Marilyn was standing. She had just hitched up her skirt to pull down the blouse from underneath. She looked at the little boy, and he at her, and in that instant it happened. She metamorphosed … And the head tilted easily back, the eyelids closed down, she licked her lips, became that myth and smiled full into the child’s face and sighed, ‘Hi-iiii.’

Conant shot hundreds of exposures that afternoon; not a single one of Marilyn was bad, and most were splendid. Ultimately, what one saw in the room did not matter. Her face, as they say of certain faces — as they first said of Valentino’s face — made love to the camera.

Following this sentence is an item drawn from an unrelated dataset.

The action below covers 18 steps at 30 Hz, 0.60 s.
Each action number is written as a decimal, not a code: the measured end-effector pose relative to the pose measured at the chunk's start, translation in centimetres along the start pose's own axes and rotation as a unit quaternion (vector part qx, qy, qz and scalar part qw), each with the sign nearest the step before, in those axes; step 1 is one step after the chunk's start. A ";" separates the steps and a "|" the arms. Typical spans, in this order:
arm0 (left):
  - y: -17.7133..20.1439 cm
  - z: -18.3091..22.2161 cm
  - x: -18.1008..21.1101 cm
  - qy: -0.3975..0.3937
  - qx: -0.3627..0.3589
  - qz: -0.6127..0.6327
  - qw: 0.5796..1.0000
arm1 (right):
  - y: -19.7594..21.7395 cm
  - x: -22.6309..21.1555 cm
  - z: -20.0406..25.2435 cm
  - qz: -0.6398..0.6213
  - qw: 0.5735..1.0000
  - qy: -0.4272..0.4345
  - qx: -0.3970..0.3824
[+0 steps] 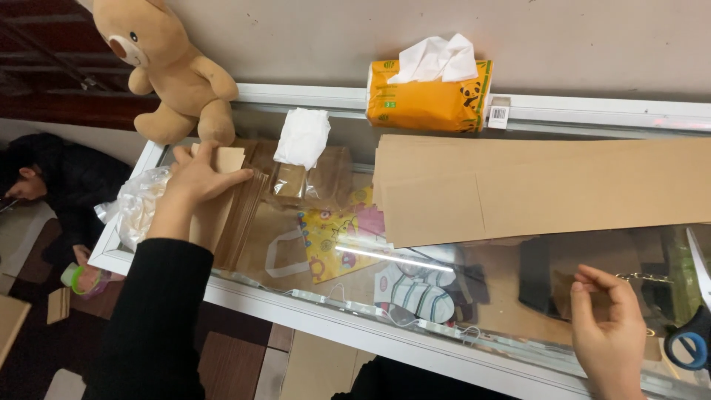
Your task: Cutting brown paper sheets into specific shapes using scissors.
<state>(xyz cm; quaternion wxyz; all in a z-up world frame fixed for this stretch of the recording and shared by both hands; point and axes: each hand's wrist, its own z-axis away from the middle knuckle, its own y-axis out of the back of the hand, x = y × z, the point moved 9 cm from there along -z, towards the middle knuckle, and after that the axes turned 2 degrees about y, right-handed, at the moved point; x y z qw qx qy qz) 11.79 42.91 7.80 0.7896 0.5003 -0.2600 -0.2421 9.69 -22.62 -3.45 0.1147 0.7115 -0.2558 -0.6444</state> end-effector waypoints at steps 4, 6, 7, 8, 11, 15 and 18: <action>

The pictures were never published because Collier’s, soon after, went out of business. The one shown here was taken as a souvenir for me, and I have never looked at it without remembering that moment of her transmutation, and wondering: What on earth she thought she was doing? And it must be that she simply had not thought at all, but had simply heard the bell and gone on automatic. If it was male it was her audience, her element, and she would play to it. This is a gift. It is not necessarily a gift that makes good actors, but it almost invariably makes great performers.”